▸ **Work instructions**
Give back the lines below verbatim, omitting all pictures.

▸ **Dataset content**

===============

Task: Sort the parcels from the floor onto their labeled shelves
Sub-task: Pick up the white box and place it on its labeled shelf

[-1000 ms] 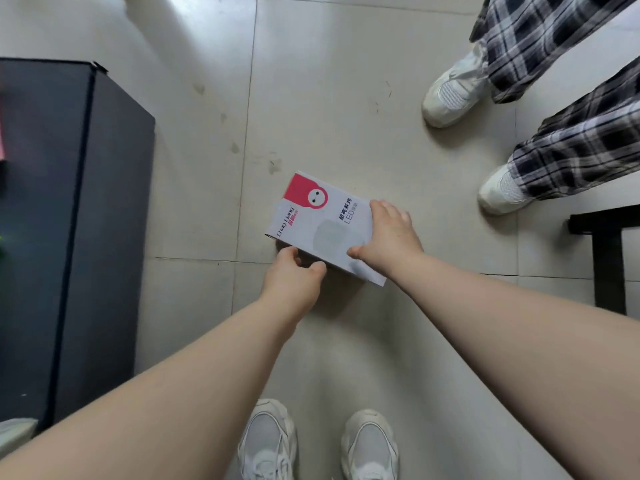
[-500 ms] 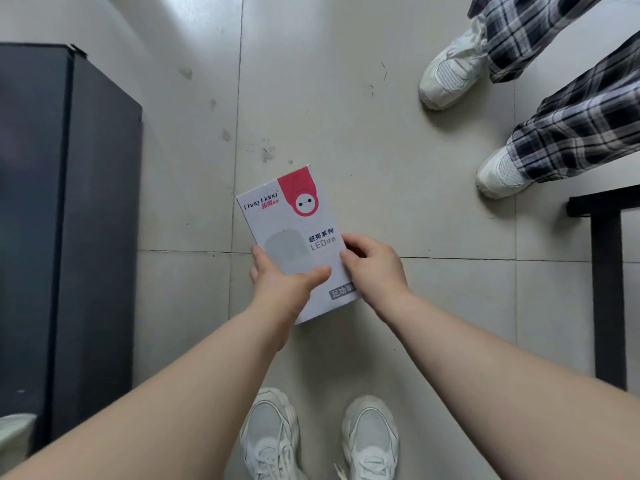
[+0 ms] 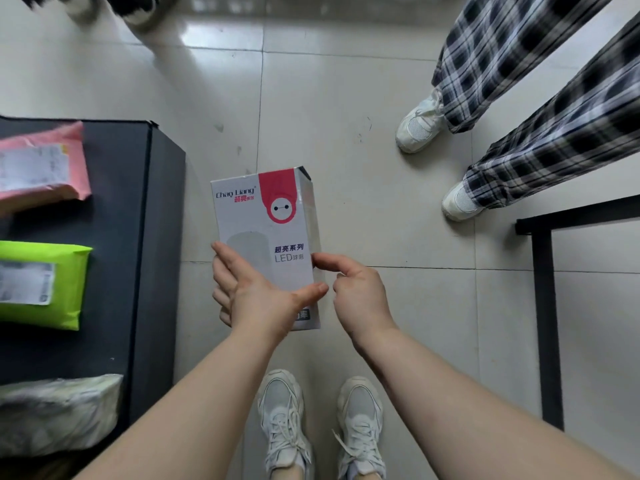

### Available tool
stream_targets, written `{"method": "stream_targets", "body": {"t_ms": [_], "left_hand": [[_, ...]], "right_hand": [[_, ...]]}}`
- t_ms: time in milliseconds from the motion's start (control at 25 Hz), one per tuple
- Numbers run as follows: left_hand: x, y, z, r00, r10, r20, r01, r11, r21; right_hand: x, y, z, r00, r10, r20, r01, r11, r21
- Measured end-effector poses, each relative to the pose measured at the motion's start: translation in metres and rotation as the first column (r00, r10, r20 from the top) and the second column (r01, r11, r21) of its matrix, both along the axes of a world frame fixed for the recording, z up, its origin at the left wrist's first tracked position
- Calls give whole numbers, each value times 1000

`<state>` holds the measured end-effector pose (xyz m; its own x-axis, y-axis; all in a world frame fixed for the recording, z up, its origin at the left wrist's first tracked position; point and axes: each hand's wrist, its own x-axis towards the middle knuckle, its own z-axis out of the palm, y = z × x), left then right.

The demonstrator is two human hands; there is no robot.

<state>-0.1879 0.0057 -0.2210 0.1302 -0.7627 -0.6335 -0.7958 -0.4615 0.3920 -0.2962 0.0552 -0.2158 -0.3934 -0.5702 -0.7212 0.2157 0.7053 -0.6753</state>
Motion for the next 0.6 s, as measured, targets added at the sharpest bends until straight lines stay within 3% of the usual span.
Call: {"method": "stream_targets", "body": {"t_ms": [240, 320, 520, 600], "left_hand": [[2, 3, 94, 1000, -30, -2, 30, 998, -48], [7, 5, 125, 999, -22, -37, 20, 998, -65], [32, 10, 203, 974, 20, -227, -35, 998, -61], [41, 13, 233, 935, 70, -348, -91, 995, -43]], "right_hand": [[6, 12, 81, 999, 43, -2, -43, 998, -43], [3, 16, 105, 1000, -10, 23, 11, 999, -53], [-10, 24, 162, 996, -80, 27, 80, 996, -33], [-11, 23, 187, 992, -65, 111, 73, 995, -73]]}}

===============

▸ **Response below**
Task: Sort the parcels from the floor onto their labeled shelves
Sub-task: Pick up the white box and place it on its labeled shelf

[-1000 ms] 
[-500 ms] 
[+0 ms] 

### Available tool
stream_targets, written `{"method": "stream_targets", "body": {"t_ms": [_], "left_hand": [[_, ...]], "right_hand": [[_, ...]]}}`
- t_ms: time in milliseconds from the motion's start (control at 25 Hz), one per tuple
- Numbers run as follows: left_hand: x, y, z, r00, r10, r20, r01, r11, r21; right_hand: x, y, z, r00, r10, r20, r01, r11, r21
- Measured end-effector poses, each relative to the pose measured at the motion's start: translation in metres and rotation as the first column (r00, r10, r20 from the top) and the second column (r01, r11, r21) of its matrix, both along the axes of a world frame fixed for the recording, z up, its origin at the left wrist's first tracked position
- Calls give whole numbers, each value times 1000

`<state>` holds the measured end-effector pose (xyz m; its own x-axis, y-axis; all in a world frame fixed for the recording, z up, its origin at the left wrist's first tracked position; point and axes: each hand's wrist, its own x-axis towards the middle knuckle, its own z-axis out of the palm, y = z × x), left then right.

The demonstrator is two human hands; there is no robot.

<state>-0.1879 0.0057 -0.2210 0.1302 -0.7627 -0.6335 -0.7958 -0.4615 0.3920 -0.2962 0.0552 -0.2158 -0.3934 -0.5702 -0.7212 0.2157 0.7053 -0.6753</state>
Motion for the next 0.6 s, as measured, targets added at the sharpest bends until straight lines stay within 3% of the usual span.
Call: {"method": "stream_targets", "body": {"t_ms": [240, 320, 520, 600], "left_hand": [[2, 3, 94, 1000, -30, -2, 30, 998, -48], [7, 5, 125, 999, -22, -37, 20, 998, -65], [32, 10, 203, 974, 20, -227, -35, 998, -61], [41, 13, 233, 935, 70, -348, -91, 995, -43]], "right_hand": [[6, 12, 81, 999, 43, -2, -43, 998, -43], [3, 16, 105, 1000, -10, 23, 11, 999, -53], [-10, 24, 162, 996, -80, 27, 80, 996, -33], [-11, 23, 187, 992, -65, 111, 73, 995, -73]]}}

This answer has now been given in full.